There is a great Thai restaurant in the town where I work. Before they revamped their menu a few years ago, my favorite name for a dish was, "Beef in the Secret". And--cross my heart and hope to die--the explanation offered was, "Do you want to know what the Secret is?...Order this dish to find out!"

What's your favorite culinary title?

Thursday, June 26, 2008

Language of Power

The linguistic aspects of my TESL (teaching English as a second language) program are blowing my mind. Yes, I've been a snob about standard English! No, it's not any more legitimate a communication tool than any regional variation of English or any other language or dialect! Yes, standard English serves as an instrument of power, as it is the language of education and high socioeconomic status in this country, and yes, emphatically yes, people living in the U.S. coming from a different home language/dialect will have access to greater social, economic, and political opportunities with standard English on their side.

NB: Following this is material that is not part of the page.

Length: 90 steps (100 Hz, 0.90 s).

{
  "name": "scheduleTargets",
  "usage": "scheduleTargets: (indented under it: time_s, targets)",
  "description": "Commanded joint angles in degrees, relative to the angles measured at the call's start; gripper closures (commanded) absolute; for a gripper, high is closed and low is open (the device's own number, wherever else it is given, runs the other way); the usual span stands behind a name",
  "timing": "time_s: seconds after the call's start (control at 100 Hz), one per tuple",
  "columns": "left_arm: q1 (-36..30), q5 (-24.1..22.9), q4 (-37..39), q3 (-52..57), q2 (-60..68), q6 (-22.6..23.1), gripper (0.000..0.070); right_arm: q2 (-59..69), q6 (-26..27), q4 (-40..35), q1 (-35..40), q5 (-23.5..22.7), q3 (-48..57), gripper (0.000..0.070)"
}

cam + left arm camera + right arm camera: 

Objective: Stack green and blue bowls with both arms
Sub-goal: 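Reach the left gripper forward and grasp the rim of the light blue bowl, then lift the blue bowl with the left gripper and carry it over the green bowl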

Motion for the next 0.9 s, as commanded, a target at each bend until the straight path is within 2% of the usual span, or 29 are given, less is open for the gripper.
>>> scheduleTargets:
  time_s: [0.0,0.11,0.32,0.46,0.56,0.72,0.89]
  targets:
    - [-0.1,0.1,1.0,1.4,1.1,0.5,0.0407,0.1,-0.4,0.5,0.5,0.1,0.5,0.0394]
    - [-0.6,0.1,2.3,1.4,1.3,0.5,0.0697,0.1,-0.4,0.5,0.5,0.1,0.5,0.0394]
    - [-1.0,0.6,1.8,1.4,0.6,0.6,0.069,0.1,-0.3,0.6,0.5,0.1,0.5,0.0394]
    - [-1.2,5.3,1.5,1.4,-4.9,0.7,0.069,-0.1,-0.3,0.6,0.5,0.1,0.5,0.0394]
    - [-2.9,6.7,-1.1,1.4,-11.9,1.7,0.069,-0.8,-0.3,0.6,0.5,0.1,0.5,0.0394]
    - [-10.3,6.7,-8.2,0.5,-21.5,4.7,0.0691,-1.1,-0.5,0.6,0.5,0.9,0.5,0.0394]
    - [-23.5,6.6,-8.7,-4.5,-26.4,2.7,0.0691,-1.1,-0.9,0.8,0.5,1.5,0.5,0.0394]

But all the times I've rolled my eyes as southeastern US accents, or the classic Quincy no-R's pronunciation, or the crude farmers' Portuguese of my ancestors...

According to my (thus far) favorite textbook:
...adding Standard English as a new language or dialect involves much more than learning grammar, vocabulary, and syntax. It requires the expansion of one's personal, social, racial and ethnic identity to make room for the new language and all that it symbolizes and implies.
(p. 44)

Whoa!

Also--also:
Mutual intelligibility is often cited as a criterion to test whether two language varieties are dialects of the same language. However, this test does not always work.[...]languages such as Spanish and Portuguese are mutually intelligible. Yet they are classified as separate languages. In these cases, political status rather than mutual intelligibility plays the deciding role in distinguishing a language from a dialect, thus the assertion that a language is "a dialect with an army and a navy".
(p.40)

Finally, a beautiful quote from African American author James Baldwin (1924-1987) rounds out the awesomeness provided by my textbook reading today:
It [language] is the most vivid and crucial key to identity: It reveals the private identity, and connects with, or divorces one from the larger public, or communal identity...To open your mouth...is (if I may use Black English) to "put your business on the street": You have confessed your parents, your youth, your school, your salary, your self-esteem and, alas, your future.


PS. I feel that I should add a sort of disclaimer: I'm becoming a teacher of Standard English. Why? Not because my students' languages are any better or worse than mine, but because learning SE will open doors for them. It will also make them bicultural, bilingual, and those are good things, if difficult. I love Standard English; it's my language, no better or worse than theirs.

Wednesday, June 25, 2008

Vball, New Session

It's a new volleyball session! Can you believe it's been eight weeks already?

It seems the Austrians are gone, at least for the summer. The Asian-American middle schoolers remain, and they've gotten good. There were 4 new young women tonight--late teens? early 20s? home from college for the summer?--who played about like I did eight weeks ago. It was sort of fun to see our improvement. One of these newcomers was looking at me like, Wow, you're good, and I was thinking, Honey, I'm bad. I'm just marginally OK. But thanks.

Even more Chinese-American adults came, making a formidable team on the far court, where they played against a bunch of tall girls who probably play on a real team somewhere. Two of my favorite players, a tall Greek woman and her teenaged niece, both so pleasant and so talented, are in Lemnos for the summer. Good for them. I would go, too. The middle-aged women crew did not show tonight.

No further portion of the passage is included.